Quick Troubleshooting Flowchart

graph TD
    A[Pod CrashLoopBackOff] --> B{Check logs}
    B -->|Logs present| C[Analyze error]
    B -->|No logs| D[Check exit code]

    C --> E{Error type}
    E -->|Config error| F[Fix env/ConfigMap]
    E -->|Dependency not ready| G[Add initContainer wait]
    E -->|Permission issue| H[Set securityContext]

    D --> I{Exit code}
    I -->|127| J[Fix ENTRYPOINT]
    I -->|137| K[Increase memory limits]
    I -->|0| L[Fix foreground/background process]

Practical Cases

Case 1: Database connection failure

Observation :

kubectl logs app-pod --previous
# Error: dial tcp: lookup mysql on 10.96.0.10:53: no such host

Analysis : DNS resolution failed; Service name incorrect or not in same namespace.

Fix :

env:
- name: DB_HOST
  value: "mysql.database.svc.cluster.local"   # use FQDN

Case 2: Slow start killed by liveness probe

Observation :

kubectl describe pod app-pod
# Liveness probe failed: Get http://10.0.0.1:8080/healthz: dial tcp 10.0.0.1:8080: connect: connection refused
# Container app failed liveness probe, will be restarted

Analysis : Application needs 30 s to start, but liveness probe checks after 10 s.

Fix :

startupProbe:
  httpGet:
    path: /healthz
    port: 8080
  failureThreshold: 30
  periodSeconds: 5   # up to 150 s startup time

livenessProbe:
  httpGet:
    path: /healthz
    port: 8080
  periodSeconds: 10

Prevention Measures

CI/CD stage :

Test images locally (docker run)

Validate environment variables in integration tests

Check ENTRYPOINT paths

Before deployment :

Validate with kubectl apply --dry-run=server Ensure ConfigMap/Secret existence

Confirm StorageClass availability

Monitoring & alerts :

# Prometheus alert rule
- alert: PodCrashLooping
  expr: rate(kube_pod_container_status_restarts_total[15m]) > 0
  for: 5m
  annotations:
    summary: "Pod {{ $labels.pod }} restarting frequently"

Resource limits :

Set reasonable requests and limits

Avoid OOMKilled

Health checks :

Provide sufficient initialDelaySeconds

Set appropriate failureThreshold

Use startupProbe for slow starts

Best Practices

Log first : Use --previous logs before describe.

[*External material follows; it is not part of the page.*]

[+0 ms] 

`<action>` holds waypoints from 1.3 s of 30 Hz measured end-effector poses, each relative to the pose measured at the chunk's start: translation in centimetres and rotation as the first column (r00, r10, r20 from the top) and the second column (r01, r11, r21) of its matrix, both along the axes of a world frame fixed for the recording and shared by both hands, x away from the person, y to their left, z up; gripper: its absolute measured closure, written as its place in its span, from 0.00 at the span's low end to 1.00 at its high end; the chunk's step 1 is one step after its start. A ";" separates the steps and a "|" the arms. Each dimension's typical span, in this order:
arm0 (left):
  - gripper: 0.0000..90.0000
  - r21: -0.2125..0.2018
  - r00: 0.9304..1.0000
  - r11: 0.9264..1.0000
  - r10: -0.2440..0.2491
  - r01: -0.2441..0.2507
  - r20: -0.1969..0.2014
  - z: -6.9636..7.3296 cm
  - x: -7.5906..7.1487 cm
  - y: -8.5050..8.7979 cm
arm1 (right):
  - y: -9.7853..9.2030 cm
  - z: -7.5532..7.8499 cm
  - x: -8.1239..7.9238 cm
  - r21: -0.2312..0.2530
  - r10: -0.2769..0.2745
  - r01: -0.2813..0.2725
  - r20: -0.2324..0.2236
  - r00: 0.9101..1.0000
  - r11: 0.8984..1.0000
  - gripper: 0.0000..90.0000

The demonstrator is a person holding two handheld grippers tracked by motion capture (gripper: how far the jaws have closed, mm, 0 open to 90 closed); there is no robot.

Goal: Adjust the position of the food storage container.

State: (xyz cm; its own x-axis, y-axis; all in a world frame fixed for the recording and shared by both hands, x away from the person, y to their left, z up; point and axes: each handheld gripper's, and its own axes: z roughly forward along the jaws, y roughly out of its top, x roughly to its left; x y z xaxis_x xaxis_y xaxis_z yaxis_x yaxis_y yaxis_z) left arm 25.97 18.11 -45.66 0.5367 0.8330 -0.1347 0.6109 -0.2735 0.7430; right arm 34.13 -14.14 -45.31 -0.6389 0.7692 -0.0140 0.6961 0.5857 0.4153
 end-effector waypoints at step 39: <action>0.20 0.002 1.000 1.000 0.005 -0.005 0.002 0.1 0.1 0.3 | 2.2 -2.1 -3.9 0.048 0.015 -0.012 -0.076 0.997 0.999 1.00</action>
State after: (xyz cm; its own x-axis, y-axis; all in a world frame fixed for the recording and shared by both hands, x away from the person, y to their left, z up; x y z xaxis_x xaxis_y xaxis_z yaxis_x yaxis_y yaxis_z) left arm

Exit code analysis : 137=OOM, 127=command not found.

Debug container : kubectl debug to enter.

Layered investigation : Application → Config → Dependencies → Resources → Network.

Fast rollback : Revert to previous version immediately on failure.

Documentation : Record common errors and fixes.

Test environment : Verify in dev/staging first.

Resource reservation : Avoid requests=limits causing shortages.

Graceful startup : Use readinessProbe to prevent early traffic.

Comprehensive monitoring : Alert on restarts, OOM, image pull failures.